News Release

Dengue and Zika virus family uses an unexpected approach to hijack human cell machinery

Peer-Reviewed Publication

American Society for Microbiology

Washington, DC - Jan. 10, 2017 - A group of researchers in Germany have discovered that flaviviruses -- a family that includes Dengue, Zika and West Nile viruses -- use an unexpected mechanism to hijack the cell's machinery to replicate themselves compared to many other RNA viruses. The findings, published this week in mBio®, an open-access journal of the American Society for Microbiology, highlight new ways by which viruses manipulate human cells and may reveal new targets for designing antiviral therapies.

Dengue virus and Zika virus are both positive-strand RNA flaviviruses, which means that once a virus particle infects a cell, its RNA genome can be immediately translated by cellular machinery into viral proteins to make new virus particles and spread the infection. Dengue virus can cause febrile illness, hemorrhagic fever, and even death, and infects an estimated 390 million people worldwide each year. Zika virus can also cause fevers and has been linked to severe neurological birth defects in newborns born to infected mothers.

"When we study the interactions between the host cell and the virus, we get information about both of them and about how cellular machinery is working under viral infection," says Alessia Ruggieri, a group leader and virologist at University of Heidelberg in Germany and senior researcher on the study. "We want to understand the different strategies that viruses have evolved to escape cell defense mechanisms."

In many viral infections, once a human cell senses the presence of a virus, it activates a stress response meant to act as damage control -- part of the stress response shuts down the process of protein translation that viruses need to replicate themselves. Another part of the stress response takes remaining untranslated cellular RNAs and gloms them together into structures called stress granules.

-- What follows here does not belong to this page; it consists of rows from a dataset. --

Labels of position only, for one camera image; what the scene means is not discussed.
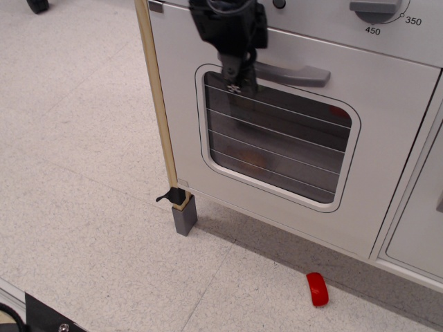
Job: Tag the white toy kitchen cabinet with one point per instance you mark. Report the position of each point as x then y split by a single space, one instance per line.
398 41

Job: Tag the white right cabinet door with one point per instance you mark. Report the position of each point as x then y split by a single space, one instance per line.
414 240

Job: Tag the red toy piece on floor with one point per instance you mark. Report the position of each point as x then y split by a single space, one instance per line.
318 289

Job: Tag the grey temperature knob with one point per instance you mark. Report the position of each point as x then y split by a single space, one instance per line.
375 11

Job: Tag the wooden kitchen leg post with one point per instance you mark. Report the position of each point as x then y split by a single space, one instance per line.
147 38

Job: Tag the black metal base plate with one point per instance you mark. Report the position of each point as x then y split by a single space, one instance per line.
41 317

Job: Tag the small black round button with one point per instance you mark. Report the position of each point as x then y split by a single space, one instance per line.
280 4

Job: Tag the grey leg foot cap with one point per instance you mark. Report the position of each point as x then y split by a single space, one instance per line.
185 220

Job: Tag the red toy strawberry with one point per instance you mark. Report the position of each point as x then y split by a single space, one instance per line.
339 112

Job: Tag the orange toy chicken drumstick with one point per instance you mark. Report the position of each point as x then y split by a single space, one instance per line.
246 160

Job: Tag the black caster wheel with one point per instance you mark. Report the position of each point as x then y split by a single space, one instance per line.
38 6

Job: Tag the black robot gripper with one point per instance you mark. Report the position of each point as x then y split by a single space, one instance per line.
236 29

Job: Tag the black tape on leg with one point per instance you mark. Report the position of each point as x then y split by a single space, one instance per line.
174 195

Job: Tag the white toy oven door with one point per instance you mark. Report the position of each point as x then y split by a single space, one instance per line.
294 138

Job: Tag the grey oven door handle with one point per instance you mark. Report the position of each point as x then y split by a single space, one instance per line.
307 76

But Ruggieri's group had noticed in a previous study that Dengue infection of human liver cells does not elicit these stress granules at all, or does so very poorly. Now, the team investigated how Dengue virus might affect protein translation and found that the global cellular protein translation is significantly suppressed, while translation of the Dengue viral proteins proceeds.

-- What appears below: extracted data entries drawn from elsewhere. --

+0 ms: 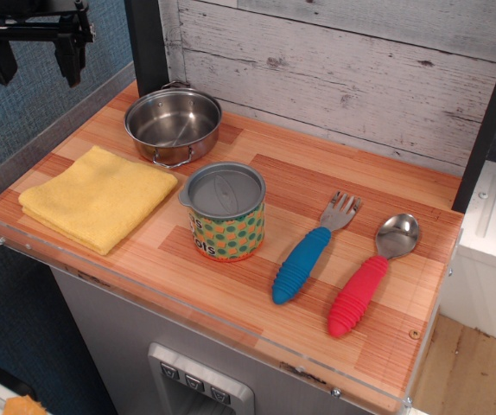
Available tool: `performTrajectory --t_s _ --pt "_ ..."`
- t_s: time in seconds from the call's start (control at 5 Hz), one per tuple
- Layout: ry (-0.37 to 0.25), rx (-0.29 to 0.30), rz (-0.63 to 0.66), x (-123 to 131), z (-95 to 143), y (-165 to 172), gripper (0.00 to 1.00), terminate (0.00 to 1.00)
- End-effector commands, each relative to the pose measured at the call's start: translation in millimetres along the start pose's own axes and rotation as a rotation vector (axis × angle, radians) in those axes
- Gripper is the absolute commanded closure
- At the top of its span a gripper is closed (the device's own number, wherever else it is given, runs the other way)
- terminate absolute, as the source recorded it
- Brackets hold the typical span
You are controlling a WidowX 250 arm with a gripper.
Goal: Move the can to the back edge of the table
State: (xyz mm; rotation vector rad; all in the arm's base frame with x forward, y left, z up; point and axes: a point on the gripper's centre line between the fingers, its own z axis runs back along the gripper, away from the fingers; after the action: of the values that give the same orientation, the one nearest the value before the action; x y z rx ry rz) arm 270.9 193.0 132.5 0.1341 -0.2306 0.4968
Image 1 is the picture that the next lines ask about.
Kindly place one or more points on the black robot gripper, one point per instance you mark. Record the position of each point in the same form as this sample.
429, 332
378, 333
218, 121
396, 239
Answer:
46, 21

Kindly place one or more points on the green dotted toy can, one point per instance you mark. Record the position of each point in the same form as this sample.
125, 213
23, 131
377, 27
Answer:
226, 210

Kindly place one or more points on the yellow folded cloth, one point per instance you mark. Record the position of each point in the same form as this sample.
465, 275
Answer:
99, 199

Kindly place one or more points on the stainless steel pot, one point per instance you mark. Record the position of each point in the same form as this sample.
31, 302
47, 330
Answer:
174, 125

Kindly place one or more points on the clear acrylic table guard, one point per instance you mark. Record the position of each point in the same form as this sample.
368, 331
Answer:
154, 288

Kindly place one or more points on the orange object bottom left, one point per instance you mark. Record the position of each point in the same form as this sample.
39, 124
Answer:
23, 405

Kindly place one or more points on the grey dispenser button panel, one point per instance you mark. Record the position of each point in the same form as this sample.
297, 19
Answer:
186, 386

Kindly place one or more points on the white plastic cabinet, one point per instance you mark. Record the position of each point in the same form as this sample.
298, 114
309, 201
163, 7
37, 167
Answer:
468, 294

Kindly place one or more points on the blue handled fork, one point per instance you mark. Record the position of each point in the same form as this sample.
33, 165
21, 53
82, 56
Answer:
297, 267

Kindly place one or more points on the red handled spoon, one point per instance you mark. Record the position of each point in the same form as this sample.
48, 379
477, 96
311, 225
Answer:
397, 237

The virus was most likely blocking the initiation of cellular translation. This step is when the ribosome machinery, which reads the RNA genetic code and converts it into an amino acid protein chain, attaches onto the start of the RNA transcript. The team determined that Dengue virus does not block the two known pathways that suppress translation initiation for cellular RNAs, but how this occurs is still a mystery.

Importantly, Zika virus also follows the same pattern of cellular behavior of repressing the cell's translation and stress response while promoting its own protein translation. In this way, the flaviviruses clamp down on the cell's responses to thwart infection, including deploying antiviral proteins.

"These viruses are hijacking many of the host cell translation steps or pathways to favor the production of new virus progeny," says Ruggieri. "But how they are doing this is an open question." Ruggieri speculates that the Dengue virus may block the stress granule formation to avoid having its genome sequestered away in these structures. Next, her team will investigate what mechanism the virus uses to direct its own translation.

Although developing therapies is beyond the scope of Ruggieri's research, her group's work will inform those researchers who wish to design antiviral treatments for flavivirus infections. "How the virus escapes global translation repression by switching on its own translation is a crucial step in the viral life cycle that could be a target for drug development."